Fantastic and historical fiction is full of journeys, quests, hot pursuits, and other assorted road trips — sometimes with magical assistance, and sometimes not.

It’s with the “not” that things can get difficult, because a lot of modern-day writers don’t have anything like a working knowledge of any kind of travel that doesn’t involve an internal combustion engine and a four-lane divided highway.  Doing research can be tricky, too, because while modern-day horse people (and trail hikers and dogsled racers and people who raise and train yokes of oxen for fun) are almost always delighted to share their specialized knowledge, a lot of the time it can be like asking a NASCAR driver or a rally enthusiast, “How many days would it take me to drive from Podunk to Ashtabula?”

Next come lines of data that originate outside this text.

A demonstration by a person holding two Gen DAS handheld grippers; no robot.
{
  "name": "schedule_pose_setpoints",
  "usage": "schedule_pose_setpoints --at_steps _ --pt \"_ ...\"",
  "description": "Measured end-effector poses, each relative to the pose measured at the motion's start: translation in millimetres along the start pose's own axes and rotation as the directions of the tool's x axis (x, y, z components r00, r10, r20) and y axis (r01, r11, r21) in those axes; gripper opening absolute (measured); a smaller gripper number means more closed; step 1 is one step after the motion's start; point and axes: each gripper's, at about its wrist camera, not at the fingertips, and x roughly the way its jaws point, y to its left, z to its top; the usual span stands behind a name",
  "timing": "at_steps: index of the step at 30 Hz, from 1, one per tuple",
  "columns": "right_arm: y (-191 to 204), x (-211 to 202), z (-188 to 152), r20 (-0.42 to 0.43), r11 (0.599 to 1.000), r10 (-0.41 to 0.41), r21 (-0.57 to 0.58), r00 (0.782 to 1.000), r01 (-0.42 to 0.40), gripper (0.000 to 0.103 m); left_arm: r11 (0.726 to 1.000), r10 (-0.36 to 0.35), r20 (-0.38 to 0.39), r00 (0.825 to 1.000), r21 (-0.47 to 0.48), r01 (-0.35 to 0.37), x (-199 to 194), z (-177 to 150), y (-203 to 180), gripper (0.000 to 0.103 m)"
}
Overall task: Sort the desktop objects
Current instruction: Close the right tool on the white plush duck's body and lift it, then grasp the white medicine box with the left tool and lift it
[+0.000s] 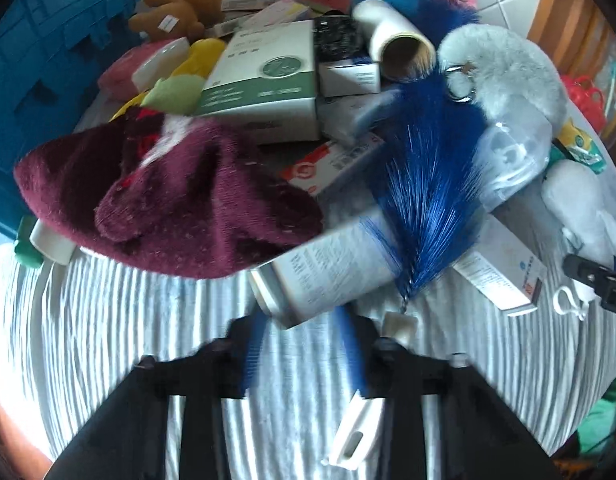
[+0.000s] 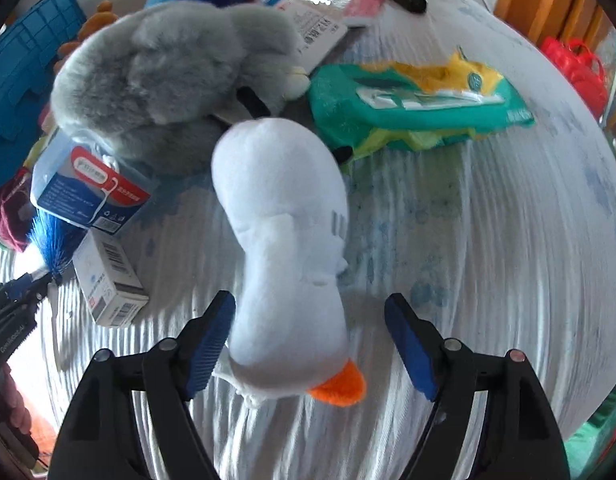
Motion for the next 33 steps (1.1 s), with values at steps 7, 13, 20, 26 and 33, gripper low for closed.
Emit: schedule_pose_setpoints --at_steps 7,13,20,26,33 --pt "17.8 -14.7 -0.2 0.015 0.999 -0.011 -0.036 1.0 0.011 0.045 1.0 -0.013 0.024 1.0 0.024 0.012 -9.2 -7.2 -10.5 0.001" --pt "12.1 -50.2 -14.0 0.054 0.999 0.013 -0.037 0.998 -0.011 0.045 1.0 -0.006 0.111 0.994 0.005 0.005 -43.3 -3.1 -3.2 0.001" --pt "-29.3 -47.8 -40.0 0.112 0.997 0.04 -0.063 0.993 -0.033 0.045 1.0 0.026 0.175 0.984 -0.008 -0.025 -93.2 2.2 -30.7 0.001" --pt "-27.4 -70.8 -31.7 0.175 0.993 0.066 -0.107 0.982 -0.048 0.045 0.999 0.047 0.224 0.973 -0.019 -0.044 -125.7 -1.7 -36.2 0.001" --pt "-10.4 -104.6 -16.5 0.253 0.981 0.119 -0.179 0.96 -0.074 0.045 0.995 0.088 0.293 0.952 -0.063 -0.072 -160.7 4.0 -29.1 0.001"
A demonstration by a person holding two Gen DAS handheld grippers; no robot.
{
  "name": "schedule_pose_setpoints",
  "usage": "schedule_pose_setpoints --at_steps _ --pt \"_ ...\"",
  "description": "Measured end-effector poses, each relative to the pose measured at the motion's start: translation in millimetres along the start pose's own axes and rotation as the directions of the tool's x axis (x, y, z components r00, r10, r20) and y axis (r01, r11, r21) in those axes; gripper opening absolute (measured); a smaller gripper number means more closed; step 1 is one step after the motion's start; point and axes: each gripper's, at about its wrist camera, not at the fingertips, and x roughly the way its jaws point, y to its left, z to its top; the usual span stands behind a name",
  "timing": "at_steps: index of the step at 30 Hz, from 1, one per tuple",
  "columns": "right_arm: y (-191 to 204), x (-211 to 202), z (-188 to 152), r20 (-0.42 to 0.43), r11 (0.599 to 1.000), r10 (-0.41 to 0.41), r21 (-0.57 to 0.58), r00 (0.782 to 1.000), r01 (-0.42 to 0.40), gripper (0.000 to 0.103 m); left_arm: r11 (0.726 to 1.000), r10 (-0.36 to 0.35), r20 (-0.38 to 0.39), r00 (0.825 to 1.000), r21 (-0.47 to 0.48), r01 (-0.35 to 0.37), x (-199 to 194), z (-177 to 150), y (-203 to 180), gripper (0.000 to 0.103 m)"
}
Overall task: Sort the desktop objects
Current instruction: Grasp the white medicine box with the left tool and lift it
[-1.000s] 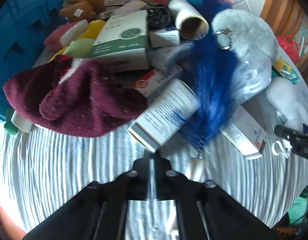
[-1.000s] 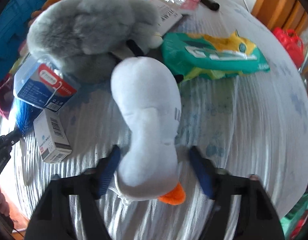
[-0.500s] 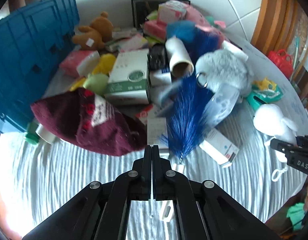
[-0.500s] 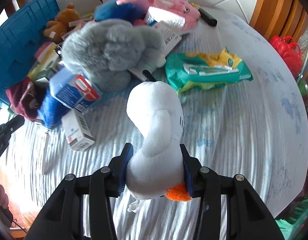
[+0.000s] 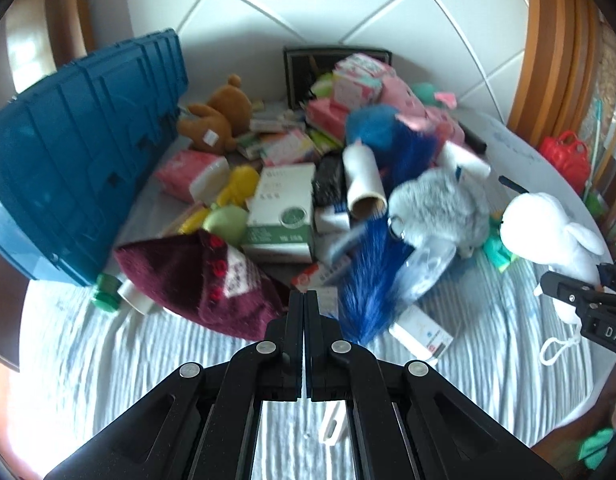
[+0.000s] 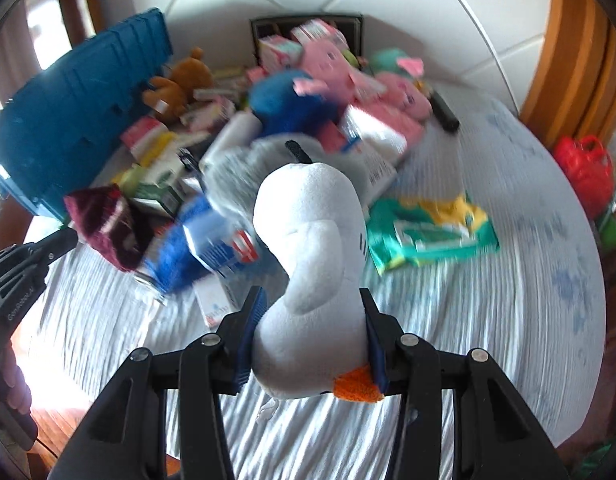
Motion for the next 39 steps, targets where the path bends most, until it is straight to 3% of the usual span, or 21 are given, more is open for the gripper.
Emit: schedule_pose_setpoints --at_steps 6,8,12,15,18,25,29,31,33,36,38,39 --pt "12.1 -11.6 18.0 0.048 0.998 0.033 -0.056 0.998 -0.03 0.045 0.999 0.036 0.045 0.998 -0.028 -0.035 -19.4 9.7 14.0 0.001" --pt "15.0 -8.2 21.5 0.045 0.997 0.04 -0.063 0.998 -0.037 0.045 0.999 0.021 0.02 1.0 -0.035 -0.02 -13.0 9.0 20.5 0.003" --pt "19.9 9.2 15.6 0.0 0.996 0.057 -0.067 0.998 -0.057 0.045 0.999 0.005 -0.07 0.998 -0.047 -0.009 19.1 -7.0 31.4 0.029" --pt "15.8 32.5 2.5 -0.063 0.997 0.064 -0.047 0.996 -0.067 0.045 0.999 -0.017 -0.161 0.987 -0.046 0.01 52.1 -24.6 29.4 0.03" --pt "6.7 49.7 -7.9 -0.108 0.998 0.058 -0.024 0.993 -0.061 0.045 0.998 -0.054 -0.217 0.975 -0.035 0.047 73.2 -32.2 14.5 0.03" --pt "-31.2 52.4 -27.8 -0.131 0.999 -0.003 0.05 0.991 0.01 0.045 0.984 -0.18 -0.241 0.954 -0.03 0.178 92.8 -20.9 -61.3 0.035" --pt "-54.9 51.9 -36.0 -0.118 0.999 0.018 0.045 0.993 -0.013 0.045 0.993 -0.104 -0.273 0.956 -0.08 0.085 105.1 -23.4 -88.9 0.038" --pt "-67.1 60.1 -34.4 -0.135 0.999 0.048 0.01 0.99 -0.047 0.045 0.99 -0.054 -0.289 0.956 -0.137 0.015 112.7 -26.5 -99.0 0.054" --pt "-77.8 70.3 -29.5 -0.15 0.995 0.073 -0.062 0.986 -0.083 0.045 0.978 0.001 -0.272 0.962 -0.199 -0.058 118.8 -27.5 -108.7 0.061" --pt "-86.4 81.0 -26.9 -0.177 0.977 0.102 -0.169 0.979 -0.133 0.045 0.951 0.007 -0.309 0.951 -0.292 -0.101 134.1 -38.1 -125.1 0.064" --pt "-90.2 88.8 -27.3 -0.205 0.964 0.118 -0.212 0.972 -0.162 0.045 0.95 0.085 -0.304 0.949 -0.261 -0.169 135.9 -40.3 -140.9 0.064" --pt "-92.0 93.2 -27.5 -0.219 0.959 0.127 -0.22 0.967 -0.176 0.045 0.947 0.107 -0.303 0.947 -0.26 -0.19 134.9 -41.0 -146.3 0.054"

You’ll get an answer, all right, but it may well be so full of qualifying details that you can’t sort out the single thing you really need to know, or so far out there on the extreme performance end that an ordinary mortal wouldn’t have a chance of coming near it.  These people are all highly-qualified experts driving perfectly-maintained, high-end machines, and all you really want to know is roughly how long it would take an ordinary Joe or Jane driving a plain vanilla sedan with an automatic transmission and 50,000 miles on the odometer.

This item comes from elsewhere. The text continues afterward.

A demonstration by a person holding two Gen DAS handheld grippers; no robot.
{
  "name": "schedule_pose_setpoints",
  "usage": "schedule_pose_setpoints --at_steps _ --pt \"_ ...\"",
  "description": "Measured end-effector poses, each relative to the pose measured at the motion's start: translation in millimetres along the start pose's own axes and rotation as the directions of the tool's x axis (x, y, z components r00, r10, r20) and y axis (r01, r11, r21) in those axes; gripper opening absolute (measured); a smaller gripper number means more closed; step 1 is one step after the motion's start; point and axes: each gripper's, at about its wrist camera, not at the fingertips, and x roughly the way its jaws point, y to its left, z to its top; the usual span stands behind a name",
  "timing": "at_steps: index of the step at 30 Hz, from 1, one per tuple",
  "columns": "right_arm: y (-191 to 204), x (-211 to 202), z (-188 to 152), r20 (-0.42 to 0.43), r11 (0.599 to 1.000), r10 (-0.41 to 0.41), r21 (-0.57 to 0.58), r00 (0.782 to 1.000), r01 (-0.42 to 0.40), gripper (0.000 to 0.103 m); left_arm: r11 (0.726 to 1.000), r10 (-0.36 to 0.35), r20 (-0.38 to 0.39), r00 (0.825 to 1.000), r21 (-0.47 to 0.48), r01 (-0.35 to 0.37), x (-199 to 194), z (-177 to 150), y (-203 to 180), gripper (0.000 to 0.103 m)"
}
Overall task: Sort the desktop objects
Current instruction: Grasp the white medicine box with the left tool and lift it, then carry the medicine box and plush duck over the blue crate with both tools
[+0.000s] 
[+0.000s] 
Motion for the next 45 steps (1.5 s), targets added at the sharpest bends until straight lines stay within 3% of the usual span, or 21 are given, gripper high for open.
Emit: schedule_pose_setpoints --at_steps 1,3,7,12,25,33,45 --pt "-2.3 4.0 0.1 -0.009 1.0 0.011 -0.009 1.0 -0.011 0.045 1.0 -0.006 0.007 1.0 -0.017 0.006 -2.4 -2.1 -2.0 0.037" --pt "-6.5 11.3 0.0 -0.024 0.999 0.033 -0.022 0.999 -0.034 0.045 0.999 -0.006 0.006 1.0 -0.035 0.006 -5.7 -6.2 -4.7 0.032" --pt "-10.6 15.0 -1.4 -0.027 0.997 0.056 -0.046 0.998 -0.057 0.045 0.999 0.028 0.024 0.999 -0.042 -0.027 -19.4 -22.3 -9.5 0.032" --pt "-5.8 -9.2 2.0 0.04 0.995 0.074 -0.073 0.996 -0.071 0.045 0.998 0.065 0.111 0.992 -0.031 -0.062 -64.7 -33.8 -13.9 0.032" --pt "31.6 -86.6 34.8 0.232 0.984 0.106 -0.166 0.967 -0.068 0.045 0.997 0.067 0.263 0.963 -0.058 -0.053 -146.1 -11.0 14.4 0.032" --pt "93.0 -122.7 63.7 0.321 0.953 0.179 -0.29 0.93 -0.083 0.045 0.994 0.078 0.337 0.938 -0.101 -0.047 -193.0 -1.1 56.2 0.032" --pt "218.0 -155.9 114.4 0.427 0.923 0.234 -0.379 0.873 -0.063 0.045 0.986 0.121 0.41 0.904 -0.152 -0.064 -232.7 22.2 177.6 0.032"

(I don’t know for sure, but I suspect that once horses stopped being a means of transportation and became a hobby, the equine equivalent of the midrange family car with automatic transmission and cruise control started fading out of the picture.)

Nevertheless, you have to try.  Criticism of fantasy, both from within and from without the genre, has already said a lot of true and cutting things about fantasy horses that are functionally indistinguishable from motorcycles; you don’t want to provide the critics with yet more ammunition.

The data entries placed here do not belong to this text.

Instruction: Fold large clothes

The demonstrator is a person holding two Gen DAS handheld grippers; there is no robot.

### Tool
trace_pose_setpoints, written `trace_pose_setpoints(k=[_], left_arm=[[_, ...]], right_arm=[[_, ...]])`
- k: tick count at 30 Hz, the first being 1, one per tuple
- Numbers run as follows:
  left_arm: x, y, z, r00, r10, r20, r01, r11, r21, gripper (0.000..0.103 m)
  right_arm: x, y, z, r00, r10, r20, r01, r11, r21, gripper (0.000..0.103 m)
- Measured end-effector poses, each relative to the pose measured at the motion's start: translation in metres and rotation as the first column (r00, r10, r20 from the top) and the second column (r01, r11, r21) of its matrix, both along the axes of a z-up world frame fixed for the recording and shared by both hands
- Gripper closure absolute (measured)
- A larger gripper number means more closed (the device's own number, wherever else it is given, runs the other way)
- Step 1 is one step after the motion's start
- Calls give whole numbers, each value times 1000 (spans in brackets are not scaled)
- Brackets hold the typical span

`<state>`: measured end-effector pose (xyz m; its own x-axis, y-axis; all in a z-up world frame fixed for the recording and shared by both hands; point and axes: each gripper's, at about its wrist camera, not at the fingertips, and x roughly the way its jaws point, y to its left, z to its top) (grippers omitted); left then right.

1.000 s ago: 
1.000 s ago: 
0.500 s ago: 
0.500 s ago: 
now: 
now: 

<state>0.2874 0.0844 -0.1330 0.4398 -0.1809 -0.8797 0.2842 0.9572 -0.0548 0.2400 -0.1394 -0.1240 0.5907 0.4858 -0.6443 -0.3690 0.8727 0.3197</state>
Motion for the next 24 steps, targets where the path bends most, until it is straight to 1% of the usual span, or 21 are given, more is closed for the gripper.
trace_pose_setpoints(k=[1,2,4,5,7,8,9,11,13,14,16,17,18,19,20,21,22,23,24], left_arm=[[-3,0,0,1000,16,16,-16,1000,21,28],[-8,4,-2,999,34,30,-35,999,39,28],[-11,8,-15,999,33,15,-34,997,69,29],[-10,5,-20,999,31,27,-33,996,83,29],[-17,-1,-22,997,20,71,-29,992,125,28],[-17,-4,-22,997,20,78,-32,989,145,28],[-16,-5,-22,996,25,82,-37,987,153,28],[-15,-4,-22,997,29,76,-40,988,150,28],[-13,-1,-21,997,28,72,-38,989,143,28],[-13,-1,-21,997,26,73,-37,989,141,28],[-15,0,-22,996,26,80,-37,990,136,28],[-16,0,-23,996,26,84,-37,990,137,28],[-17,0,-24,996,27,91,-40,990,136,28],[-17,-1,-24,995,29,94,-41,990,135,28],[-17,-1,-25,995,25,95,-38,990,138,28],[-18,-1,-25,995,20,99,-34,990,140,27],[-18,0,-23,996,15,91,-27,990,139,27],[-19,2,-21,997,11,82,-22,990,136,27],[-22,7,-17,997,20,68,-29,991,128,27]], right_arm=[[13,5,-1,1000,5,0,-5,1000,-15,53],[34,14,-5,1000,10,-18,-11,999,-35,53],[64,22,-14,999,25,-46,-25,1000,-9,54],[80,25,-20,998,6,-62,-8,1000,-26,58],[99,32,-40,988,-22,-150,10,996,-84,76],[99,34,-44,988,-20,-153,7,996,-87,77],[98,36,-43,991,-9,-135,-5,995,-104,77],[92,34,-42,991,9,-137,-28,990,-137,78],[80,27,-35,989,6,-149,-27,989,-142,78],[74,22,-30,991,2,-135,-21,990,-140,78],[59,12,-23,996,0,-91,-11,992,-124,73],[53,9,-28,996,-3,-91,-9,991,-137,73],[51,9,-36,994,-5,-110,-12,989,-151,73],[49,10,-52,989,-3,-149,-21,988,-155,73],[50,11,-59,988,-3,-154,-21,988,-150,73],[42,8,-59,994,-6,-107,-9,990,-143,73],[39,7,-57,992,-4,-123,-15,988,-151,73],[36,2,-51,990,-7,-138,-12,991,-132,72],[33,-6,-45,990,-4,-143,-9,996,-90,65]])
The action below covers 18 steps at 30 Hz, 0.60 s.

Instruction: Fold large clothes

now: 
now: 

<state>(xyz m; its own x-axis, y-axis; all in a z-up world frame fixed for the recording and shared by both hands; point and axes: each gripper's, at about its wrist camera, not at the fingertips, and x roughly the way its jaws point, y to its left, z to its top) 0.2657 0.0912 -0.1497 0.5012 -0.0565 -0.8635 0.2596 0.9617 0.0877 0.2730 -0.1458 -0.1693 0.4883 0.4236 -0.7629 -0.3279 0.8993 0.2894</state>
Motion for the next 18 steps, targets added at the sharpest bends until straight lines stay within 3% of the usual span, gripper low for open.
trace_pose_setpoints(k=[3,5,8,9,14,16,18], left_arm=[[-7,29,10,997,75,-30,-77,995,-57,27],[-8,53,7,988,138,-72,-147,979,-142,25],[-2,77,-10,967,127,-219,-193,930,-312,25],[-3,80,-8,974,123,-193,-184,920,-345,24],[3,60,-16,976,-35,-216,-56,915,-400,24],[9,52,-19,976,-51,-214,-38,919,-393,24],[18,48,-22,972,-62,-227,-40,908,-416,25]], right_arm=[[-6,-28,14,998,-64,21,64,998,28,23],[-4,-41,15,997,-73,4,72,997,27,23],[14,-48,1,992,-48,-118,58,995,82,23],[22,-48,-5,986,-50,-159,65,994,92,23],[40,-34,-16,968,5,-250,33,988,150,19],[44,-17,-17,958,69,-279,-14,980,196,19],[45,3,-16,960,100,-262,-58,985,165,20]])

For some help on that, you could do worse than to read this LiveJournal post, here — also the comments, which contain much additional useful information.

One thought on “Getting There

  1. The Morgan Horse was bred to be that midrange family car equivalent…so’s the Norman Cob, which is an older breed than the Morgan.

    I cannot recommend Tarr’s posts about horses enough; since she writes, she has some idea of what people are likely to know.